His father chuckled. “Yeah. That’s what I thought. I felt the same way about your mother, Michael. But I’ll give you a hint. You have to be careful around a girl like that. She doesn’t want to feel like you’re trying to own her.”
He grinned. “Even if you are?”
“In a good way, son. In a good way.”
* * * * *
Vanny waved at the guard at the front desk of Michael’s apartment building on her way out into the rain. There were not only all manner of card keys and security cameras and whatnot for this exclusive piece of real estate, but a twenty-four-hour guard as well, sometimes two. Looked as if there was just the one today though.
She popped her umbrella open and braved the drizzle. The man had a gazillion dollars but not one damn container of cocoa to his name? At least he had an umbrella. It was only a few minutes to run down to the corner store and back for some, but it got her thoroughly wet, umbrella or no umbrella. She inserted the card key to the front door of the building, not waiting for the guard to buzz her in, which was a good thing since when she got in she saw he wasn’t behind the desk. Unusual, but she supposed the guy had to go to the can once in a while.

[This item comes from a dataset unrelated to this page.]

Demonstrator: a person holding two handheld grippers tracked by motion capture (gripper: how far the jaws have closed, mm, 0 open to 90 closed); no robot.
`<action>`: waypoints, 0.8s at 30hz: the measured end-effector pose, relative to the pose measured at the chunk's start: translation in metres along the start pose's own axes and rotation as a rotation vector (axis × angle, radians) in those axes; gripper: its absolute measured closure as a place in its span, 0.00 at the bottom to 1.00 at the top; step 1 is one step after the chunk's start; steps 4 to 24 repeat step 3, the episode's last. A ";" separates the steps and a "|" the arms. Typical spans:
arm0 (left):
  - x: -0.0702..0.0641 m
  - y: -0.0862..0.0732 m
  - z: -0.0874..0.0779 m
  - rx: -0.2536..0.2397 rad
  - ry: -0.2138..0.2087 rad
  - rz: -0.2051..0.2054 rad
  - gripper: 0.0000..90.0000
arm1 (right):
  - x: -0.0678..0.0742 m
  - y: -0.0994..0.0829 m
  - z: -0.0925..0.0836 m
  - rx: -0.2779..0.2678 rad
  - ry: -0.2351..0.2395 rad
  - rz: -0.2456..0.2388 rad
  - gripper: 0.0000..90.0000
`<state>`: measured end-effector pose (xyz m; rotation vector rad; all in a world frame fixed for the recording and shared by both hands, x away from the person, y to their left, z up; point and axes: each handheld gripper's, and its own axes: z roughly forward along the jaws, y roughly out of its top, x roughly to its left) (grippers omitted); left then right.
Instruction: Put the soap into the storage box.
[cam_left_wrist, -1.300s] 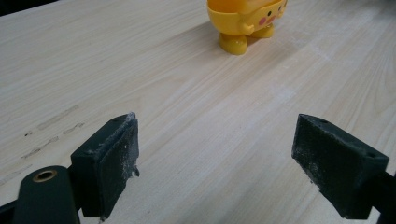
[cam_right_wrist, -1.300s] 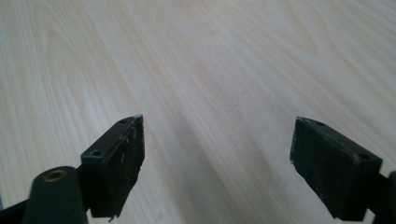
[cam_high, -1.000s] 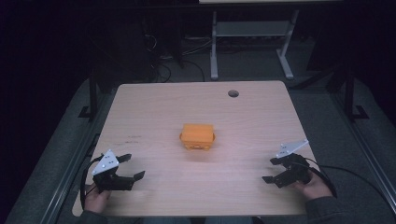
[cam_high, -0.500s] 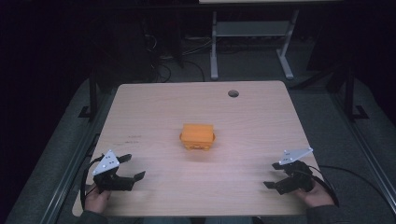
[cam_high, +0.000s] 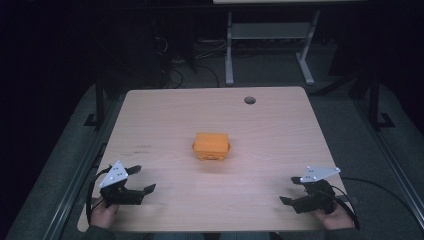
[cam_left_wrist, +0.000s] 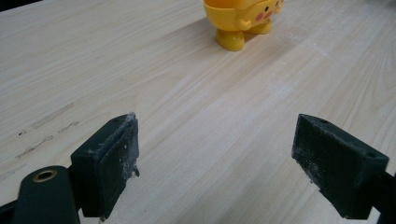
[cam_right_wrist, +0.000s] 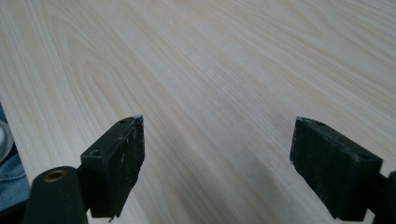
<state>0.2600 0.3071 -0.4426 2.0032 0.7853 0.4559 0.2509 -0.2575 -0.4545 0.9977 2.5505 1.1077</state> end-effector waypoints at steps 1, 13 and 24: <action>0.000 0.000 0.000 0.000 -0.001 0.000 0.16 | 0.000 0.000 0.000 0.000 0.000 0.000 0.19; 0.000 0.000 0.000 0.003 -0.002 0.006 0.16 | 0.003 0.001 0.002 -0.003 -0.009 0.000 0.17; 0.000 0.000 0.000 0.003 -0.002 0.006 0.16 | 0.003 0.001 0.002 -0.003 -0.009 0.000 0.17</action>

She put the card into the elevator that took her up to Michael’s floor and then the separate actual key-key, no card for the intricate steel lock, into the front door of the apartment. She’d left the fireplace on so it would at least be somewhat toasty when she got back. Heading straight to the bedroom to change, she contemplated taking a hot shower, but the cocoa lured her back to the kitchen in just a robe. She’d sip a little by the fire first.
On the
way back to the kitchen, a noise from one of the bedrooms in the back startled her. “Michael?”
It wasn’t Michael.
* * * * *
Michael’s cell phone rang and his new brother-in-law’s name came up on the caller ID as his driver pulled up to his apartment building. “Hey, Vik.”
“Hi. Listen, it turns out this Heinrich Kohler is not what he seemed to be.”
“Who?”
“The guy at the party. The guy you saw talking to Tiffany. He has some connections to the Russian mob. Grew up in Moscow, son of a thug there named Kolchinsky.”

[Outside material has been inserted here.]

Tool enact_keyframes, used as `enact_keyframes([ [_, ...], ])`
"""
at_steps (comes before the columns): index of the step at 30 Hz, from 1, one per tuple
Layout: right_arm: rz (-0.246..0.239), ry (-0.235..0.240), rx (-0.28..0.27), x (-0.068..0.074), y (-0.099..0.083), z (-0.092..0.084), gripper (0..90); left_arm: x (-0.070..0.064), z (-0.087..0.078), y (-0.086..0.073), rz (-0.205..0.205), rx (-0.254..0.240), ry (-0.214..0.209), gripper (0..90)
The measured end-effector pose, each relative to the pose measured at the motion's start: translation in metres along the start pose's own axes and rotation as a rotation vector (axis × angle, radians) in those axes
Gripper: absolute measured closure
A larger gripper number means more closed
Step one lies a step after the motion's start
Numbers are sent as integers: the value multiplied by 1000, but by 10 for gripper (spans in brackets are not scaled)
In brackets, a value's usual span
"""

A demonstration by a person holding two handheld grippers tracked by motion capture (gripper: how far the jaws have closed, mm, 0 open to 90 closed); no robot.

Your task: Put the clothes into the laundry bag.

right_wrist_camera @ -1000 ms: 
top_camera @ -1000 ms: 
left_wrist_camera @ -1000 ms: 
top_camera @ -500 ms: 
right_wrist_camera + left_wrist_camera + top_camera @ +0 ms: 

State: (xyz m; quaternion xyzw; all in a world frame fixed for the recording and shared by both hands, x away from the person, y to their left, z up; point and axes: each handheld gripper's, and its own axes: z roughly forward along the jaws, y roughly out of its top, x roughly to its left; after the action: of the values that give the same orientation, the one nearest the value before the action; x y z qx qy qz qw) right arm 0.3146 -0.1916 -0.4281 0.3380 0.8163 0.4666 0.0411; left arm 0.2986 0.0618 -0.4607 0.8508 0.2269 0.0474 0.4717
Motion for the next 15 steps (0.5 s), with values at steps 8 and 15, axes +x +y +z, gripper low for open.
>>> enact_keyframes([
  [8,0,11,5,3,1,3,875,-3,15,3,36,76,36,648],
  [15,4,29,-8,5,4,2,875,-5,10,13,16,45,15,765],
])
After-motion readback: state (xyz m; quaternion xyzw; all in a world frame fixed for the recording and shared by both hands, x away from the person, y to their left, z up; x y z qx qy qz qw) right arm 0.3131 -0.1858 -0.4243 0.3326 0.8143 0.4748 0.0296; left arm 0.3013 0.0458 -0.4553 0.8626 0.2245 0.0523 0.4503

“Russian? He had absolutely no accent.”
“Good with languages apparently, not something he got from his father. Criminal tendencies, though, he did.”
“So what would he want with Reynolds Industries?”
“Not sure. Carter has an APB out on him, but they haven’t picked him up as yet.”
“Okay. Thanks.” He hung up, glad he had gotten Vanny out of Houston while they found this guy. Curiouser and curiouser.
There was an awning in front of his building, so he didn’t get very wet in the two feet from the curb to the entrance. He pulled on the door, expecting the guard to buzz him in and was vaguely annoyed when he didn’t. He chuckled at what Vanny would have thought of that. “Open the door your damn self” came to mind. When he finally found his card key, he let himself in and saw the guard wasn’t at his station at all.
Before he’d met Vanny, he might have sought the guard out wherever he was, probably having a cigarette in the back, and remonstrated him. But now, he didn’t bother. She wouldn’t have liked it, he found himself thinking, even though he immediately chided himself for it. Pussy.
The fire was on when he let himself in to the apartment, but no Vanny in front of it. Maybe she was in the shower. With that hopeful thought, he dropped his keys in the bowl by the door and headed to the bedroom, calling her name.